Today, complex technological processes must maintain an acceptable behavior in the event of random structural perturbations, such as failures or component degradation. Aerospace engineering provides numerous examples of such situations: an aircraft has to pursue its mission even if some gyroscopes are out of order; a space shuttle has to succeed in its reentry trip with a failed on-board computer. Failed or degraded operating modes are parts of an embedded system history and should therefore be accounted for during the control synthesis.
These few basic examples show that complex systems are inherently vulnerable to failure of components and their reliability has to be improved through fault tolerant control. Complex systems require mathematical representations that are in essence dynamic, multi-model and stochastic. Thus the stochastic multi-model approach appears as a natural representation for complex systems. The behavior of the physical model is thus described for each different mode of operation of the system as, for instance, from nominal to failure states with intermediate dysfunctional regimes.
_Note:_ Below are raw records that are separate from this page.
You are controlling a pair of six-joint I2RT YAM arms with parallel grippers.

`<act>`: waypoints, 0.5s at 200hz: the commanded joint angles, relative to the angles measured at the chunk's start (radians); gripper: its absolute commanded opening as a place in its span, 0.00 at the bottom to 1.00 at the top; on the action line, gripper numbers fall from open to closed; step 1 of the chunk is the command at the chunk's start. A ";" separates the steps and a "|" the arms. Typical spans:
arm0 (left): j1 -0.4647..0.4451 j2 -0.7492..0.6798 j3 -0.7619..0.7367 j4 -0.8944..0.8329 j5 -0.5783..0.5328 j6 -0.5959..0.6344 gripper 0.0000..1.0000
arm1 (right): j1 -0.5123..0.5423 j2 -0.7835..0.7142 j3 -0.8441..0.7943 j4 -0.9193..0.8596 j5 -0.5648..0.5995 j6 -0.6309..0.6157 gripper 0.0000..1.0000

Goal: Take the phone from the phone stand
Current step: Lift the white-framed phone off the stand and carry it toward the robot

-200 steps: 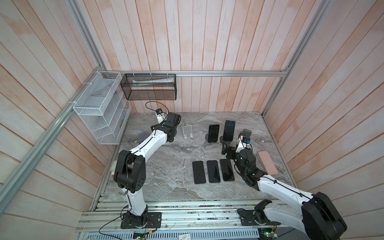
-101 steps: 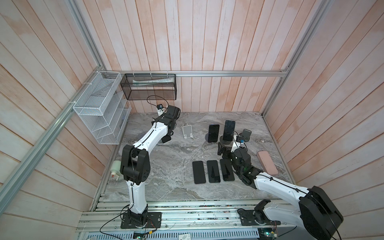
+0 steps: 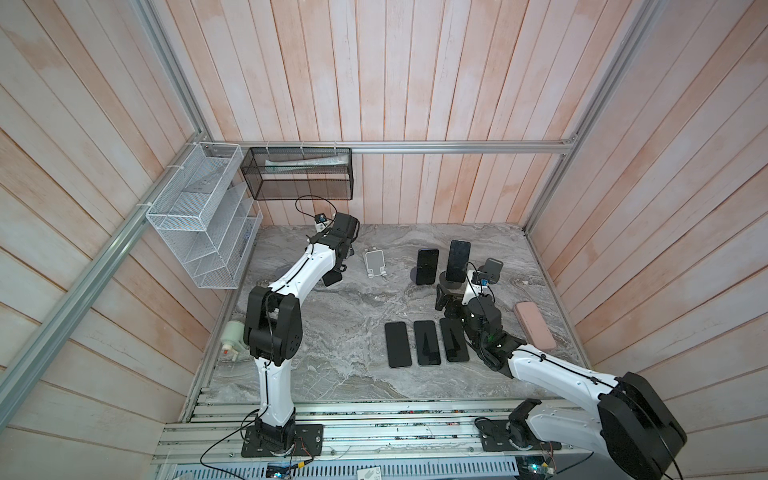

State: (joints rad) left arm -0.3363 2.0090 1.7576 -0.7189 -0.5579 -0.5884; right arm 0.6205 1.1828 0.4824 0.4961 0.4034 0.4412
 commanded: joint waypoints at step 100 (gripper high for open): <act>0.024 0.099 0.051 0.062 -0.044 -0.016 0.98 | 0.005 0.028 0.036 -0.022 -0.005 0.003 0.98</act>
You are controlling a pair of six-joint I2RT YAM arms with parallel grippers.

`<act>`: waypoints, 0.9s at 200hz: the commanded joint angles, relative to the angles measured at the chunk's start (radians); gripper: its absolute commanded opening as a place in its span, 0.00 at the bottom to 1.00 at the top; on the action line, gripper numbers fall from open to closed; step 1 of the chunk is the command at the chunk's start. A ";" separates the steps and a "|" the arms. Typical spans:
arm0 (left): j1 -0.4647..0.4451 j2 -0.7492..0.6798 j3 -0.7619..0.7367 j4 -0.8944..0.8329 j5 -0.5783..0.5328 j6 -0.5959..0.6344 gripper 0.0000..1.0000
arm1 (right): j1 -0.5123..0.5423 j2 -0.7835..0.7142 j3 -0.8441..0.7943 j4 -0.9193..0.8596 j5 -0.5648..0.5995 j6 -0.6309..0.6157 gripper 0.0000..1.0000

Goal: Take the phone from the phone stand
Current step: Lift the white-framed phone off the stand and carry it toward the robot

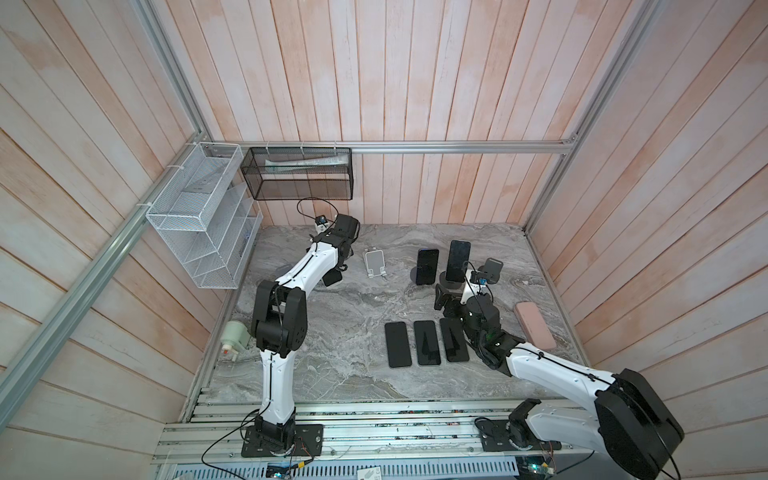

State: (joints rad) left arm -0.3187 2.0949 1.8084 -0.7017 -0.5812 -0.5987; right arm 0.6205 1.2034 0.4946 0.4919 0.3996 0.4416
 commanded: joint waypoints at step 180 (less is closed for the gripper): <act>0.006 -0.115 -0.266 0.304 -0.042 0.056 0.75 | 0.004 0.039 0.019 0.011 -0.007 0.020 0.98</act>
State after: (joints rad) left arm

A general family of non-diffusion stochastic models was introduced for formulating many optimization problems in several areas of operations research, namely piecewise-deterministic Markov processes (PDMP’s). The key feature of this class of processes is that it naturally takes into account the stochastic multi-model approach and in particular it is more and more popular to study the reliability of complex systems. Another class of multi-model stochastic processes that lately has been receiving a great deal of attention is the so-called Markov jump linear systems (MJLS). In this case the motion of the process follows linear differential equations punctuated by exponential jump times.
Control systems theory may lead to relevant progress in new emergent quantum technologies, including magnetic resonance images (MRI), inertial navigation systems, optical telecommunications, high precision metrology, quantic communication, and circuits and quantum computer prototypes. For this it is necessary to develop extensions of traditional control concepts and their standard paradigms, such that optimality, feedback, stability, robustness, filtering and identification methods. Such extensions are now becoming key issues in the recent literature regarding quantum control.